** Opening LISTED ENTRIES block **

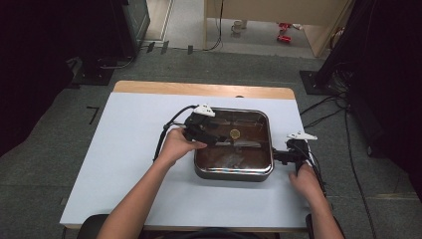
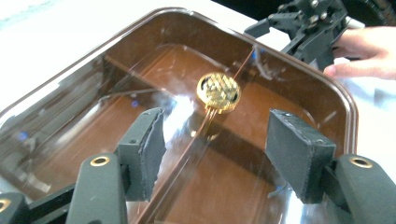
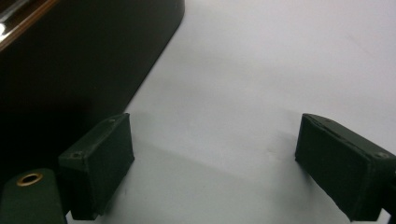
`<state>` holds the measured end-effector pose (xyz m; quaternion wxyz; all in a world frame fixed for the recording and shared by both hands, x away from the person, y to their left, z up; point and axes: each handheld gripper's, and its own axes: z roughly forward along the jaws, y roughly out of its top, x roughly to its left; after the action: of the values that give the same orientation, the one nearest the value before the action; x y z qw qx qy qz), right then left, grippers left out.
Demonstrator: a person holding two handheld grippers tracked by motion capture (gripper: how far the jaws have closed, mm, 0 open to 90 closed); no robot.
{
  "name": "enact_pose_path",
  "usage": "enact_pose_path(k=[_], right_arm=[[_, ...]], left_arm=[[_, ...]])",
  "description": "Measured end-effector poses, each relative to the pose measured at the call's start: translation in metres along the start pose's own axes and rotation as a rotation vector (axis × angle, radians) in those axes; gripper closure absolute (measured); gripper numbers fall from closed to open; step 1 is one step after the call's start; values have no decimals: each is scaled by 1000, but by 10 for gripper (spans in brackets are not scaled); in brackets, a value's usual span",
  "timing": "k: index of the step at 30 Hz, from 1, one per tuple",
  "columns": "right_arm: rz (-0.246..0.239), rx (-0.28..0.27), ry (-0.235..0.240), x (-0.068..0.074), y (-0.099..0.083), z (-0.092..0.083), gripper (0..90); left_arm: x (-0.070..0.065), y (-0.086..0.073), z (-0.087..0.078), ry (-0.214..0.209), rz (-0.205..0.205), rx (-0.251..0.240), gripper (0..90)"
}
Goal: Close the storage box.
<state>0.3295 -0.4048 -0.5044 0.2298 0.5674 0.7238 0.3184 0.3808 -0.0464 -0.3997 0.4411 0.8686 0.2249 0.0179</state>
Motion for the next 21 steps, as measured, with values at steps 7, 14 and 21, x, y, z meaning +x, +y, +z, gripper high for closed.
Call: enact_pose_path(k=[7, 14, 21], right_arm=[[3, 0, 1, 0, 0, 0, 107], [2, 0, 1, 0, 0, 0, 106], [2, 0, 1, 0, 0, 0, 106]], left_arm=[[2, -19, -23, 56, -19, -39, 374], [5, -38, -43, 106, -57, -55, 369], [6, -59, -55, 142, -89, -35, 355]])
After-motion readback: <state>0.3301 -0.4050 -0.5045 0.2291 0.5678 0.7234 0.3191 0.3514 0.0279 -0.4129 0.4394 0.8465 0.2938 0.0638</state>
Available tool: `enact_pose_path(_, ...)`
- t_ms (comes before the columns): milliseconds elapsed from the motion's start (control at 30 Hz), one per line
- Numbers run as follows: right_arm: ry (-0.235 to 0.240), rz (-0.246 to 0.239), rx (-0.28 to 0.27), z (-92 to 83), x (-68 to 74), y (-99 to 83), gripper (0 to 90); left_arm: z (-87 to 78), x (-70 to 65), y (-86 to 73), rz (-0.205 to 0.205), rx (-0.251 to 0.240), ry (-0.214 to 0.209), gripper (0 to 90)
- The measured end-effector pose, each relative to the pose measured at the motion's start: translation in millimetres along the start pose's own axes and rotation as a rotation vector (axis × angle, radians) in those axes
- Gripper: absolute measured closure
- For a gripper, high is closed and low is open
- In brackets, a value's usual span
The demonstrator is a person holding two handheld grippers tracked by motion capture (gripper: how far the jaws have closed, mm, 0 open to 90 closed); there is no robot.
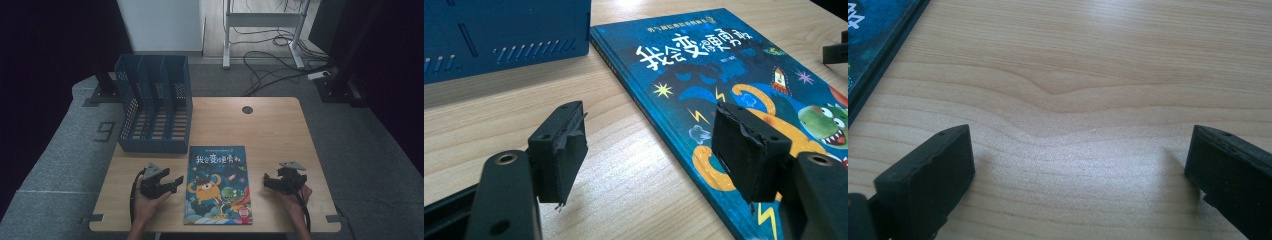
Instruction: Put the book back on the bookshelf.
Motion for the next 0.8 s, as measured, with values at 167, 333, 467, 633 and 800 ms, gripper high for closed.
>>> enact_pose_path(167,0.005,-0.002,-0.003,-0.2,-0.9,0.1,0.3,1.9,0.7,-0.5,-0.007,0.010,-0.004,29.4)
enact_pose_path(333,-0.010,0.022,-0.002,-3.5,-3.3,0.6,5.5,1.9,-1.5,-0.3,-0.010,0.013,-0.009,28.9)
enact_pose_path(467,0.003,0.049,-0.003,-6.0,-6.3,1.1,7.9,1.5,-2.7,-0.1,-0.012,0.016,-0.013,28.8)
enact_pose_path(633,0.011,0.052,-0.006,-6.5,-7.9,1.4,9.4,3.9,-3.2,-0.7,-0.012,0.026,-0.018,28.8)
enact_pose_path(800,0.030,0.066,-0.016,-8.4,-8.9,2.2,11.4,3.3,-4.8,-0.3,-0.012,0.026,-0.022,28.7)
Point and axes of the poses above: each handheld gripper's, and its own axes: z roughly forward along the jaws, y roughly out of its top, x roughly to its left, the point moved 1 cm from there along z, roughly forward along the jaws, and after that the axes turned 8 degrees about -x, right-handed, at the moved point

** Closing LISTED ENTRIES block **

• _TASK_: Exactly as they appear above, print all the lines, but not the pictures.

• _YOUR RESPONSE_:
`<state>` holds the measured end-effector pose (xyz m; quaternion wxyz; all in a world frame fixed for the recording and shared by both hands, x away from the person, y to their left, z up; point and axes: each handheld gripper's, and its own axes: z roughly forward along the jaws, y roughly out of its top, x roughly to its left; after the action: of the values that give the same orientation, the one nearest the value before the action; x y z qw qx qy qz), right then left, grippers left out.
Demonstrator: a person holding two handheld grippers tracked by motion capture (gripper: how far the jaws have closed, mm, 0 open to 90 closed); no robot.
{
  "name": "enact_pose_path",
  "usage": "enact_pose_path(k=[_], right_arm=[[_, ...]], left_arm=[[_, ...]])",
  "description": "Measured end-effector poses, each relative to the pose measured at the call's start: translation in metres along the start pose's own axes and rotation as a rotation vector (axis × angle, radians) in those axes; gripper closure absolute (measured); gripper numbers fall from closed to open; step 1 is one step after the call's start; values have no decimals: each is scaled by 1000, but by 10 for gripper (spans in brackets are not scaled); in brackets, a value's usual span",
  "timing": "k: index of the step at 30 Hz, from 1, one per tuple",
  "columns": "right_arm: rz (-0.246..0.239), rx (-0.28..0.27), ry (-0.235..0.240), x (-0.068..0.074), y (-0.099..0.083), z (-0.092..0.083), gripper (0..90); left_arm: x (-0.070..0.065), y (-0.086..0.073), z (-0.087..0.078), ry (-0.214..0.209), rz (-0.205..0.205), rx (-0.251..0.240), gripper (0..90)"
}
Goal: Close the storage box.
<state>0.3295 -0.4048 -0.5044 0.2298 0.5674 0.7238 0.3184 0.3808 -0.0464 -0.3997 0.4411 0.8686 0.2249 0.0179</state>
Motion for the next 21 steps, as measured, with values at steps 7, 14 and 21, x, y, z meaning +x, +y, +z, gripper high for closed.
Call: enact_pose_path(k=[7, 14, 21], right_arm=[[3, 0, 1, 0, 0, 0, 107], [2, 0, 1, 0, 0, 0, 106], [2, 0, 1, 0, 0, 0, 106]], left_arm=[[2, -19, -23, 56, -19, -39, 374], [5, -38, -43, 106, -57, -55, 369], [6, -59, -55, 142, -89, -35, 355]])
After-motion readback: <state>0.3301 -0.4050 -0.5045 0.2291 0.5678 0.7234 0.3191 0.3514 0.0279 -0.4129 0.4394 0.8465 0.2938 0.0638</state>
Available tool: `enact_pose_path(_, ...)`
- t_ms (comes before the columns): milliseconds elapsed from the motion's start (control at 30 Hz), one per line
- Numbers run as follows: right_arm: ry (-0.235 to 0.240), rz (-0.246 to 0.239), rx (-0.28 to 0.27), z (-92 to 83), x (-68 to 74), y (-99 to 83), gripper (0 to 90); left_arm: z (-87 to 78), x (-70 to 65), y (-86 to 73), rz (-0.205 to 0.205), rx (-0.251 to 0.240), ry (-0.214 to 0.209), gripper (0 to 90)
- The measured end-effector pose, each relative to the pose measured at the motion's start: translation in millimetres along the start pose's own axes and rotation as a rotation vector (axis × angle, radians) in those axes
- Gripper: absolute measured closure
- For a gripper, high is closed and low is open
- In brackets, a value's usual span
The demonstrator is a person holding two handheld grippers tracked by motion capture (gripper: how far the jaws have closed, mm, 0 open to 90 closed); there is no robot.
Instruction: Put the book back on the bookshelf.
Motion for the next 0.8 s, as measured, with values at 167, 333, 467, 633 and 800 ms, gripper high for closed.
>>> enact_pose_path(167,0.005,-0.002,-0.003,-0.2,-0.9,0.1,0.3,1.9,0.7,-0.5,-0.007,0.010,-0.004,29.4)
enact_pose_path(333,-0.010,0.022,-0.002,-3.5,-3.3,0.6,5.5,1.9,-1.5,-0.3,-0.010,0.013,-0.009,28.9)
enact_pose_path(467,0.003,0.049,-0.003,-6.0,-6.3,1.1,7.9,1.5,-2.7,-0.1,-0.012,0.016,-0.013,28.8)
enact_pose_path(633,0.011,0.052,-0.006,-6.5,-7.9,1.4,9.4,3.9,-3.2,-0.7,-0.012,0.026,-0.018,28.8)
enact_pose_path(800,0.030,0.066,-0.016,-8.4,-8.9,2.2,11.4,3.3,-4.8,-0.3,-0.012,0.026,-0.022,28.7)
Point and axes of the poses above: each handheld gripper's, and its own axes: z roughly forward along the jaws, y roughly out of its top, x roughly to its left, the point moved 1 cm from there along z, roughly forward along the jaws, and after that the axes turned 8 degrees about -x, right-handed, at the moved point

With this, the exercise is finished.